# Instructions to follow:
Using the records below, give again exactly the lines from the line that contains "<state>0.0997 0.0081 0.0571" through the line that contains "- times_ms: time", both ends included, and only those.

# Data supplied:
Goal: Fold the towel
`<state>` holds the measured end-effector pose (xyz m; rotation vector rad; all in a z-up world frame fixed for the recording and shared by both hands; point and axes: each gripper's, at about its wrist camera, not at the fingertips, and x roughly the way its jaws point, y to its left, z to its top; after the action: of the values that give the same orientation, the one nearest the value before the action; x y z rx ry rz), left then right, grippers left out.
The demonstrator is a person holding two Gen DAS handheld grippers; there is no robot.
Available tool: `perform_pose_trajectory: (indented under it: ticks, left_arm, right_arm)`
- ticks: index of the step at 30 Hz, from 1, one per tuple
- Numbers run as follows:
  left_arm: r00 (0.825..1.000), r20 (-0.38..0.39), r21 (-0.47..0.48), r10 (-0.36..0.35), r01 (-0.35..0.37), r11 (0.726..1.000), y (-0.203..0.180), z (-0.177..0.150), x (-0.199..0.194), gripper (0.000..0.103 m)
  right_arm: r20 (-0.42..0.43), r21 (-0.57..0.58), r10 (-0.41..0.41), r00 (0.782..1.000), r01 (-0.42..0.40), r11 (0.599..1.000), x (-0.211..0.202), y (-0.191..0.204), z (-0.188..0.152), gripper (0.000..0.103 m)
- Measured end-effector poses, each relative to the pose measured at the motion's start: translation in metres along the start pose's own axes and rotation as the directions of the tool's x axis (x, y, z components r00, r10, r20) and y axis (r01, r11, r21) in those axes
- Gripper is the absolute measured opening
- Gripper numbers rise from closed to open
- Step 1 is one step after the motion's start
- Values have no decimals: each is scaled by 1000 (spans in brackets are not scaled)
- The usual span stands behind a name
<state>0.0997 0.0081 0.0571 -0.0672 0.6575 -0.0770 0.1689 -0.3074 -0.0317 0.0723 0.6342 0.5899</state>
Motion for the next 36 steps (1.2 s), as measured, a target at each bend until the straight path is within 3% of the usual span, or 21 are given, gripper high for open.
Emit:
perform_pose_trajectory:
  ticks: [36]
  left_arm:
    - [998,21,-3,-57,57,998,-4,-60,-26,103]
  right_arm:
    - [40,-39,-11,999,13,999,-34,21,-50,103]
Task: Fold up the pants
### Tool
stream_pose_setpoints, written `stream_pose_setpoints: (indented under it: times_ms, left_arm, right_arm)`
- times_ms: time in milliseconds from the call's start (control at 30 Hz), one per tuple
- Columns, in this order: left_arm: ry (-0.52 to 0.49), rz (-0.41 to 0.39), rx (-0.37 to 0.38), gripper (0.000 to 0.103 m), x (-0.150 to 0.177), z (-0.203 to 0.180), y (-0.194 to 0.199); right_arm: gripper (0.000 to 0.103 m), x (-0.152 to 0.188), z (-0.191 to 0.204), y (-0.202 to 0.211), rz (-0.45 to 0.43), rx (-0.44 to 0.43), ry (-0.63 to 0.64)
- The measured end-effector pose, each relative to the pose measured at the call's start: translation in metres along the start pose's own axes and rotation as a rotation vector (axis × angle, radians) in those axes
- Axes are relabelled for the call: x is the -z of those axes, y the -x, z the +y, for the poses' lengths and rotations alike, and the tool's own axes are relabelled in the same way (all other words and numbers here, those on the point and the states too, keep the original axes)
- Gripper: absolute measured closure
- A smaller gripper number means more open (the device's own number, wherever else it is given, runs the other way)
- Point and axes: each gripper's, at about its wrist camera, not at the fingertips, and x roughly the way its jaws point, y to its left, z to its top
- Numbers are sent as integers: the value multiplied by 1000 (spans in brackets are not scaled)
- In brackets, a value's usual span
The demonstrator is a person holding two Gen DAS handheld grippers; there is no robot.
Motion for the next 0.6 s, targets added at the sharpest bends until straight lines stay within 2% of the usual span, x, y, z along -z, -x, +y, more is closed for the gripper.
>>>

# Answer for this exercise:
<state>0.0997 0.0081 0.0571 -0.0672 0.6575 -0.0770 0.1689 -0.3074 -0.0317 0.0723 0.6342 0.5899</state>
Motion for the next 36 steps (1.2 s), as measured, a target at each bend until the straight path is within 3% of the usual span, or 21 are given, gripper high for open.
Emit:
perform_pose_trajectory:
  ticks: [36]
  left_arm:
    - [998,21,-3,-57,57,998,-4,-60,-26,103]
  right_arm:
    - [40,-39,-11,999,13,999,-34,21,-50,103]
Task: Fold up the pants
### Tool
stream_pose_setpoints, written `stream_pose_setpoints: (indented under it: times_ms, left_arm, right_arm)`
- times_ms: time in milliseconds from the call's start (control at 30 Hz), one per tuple

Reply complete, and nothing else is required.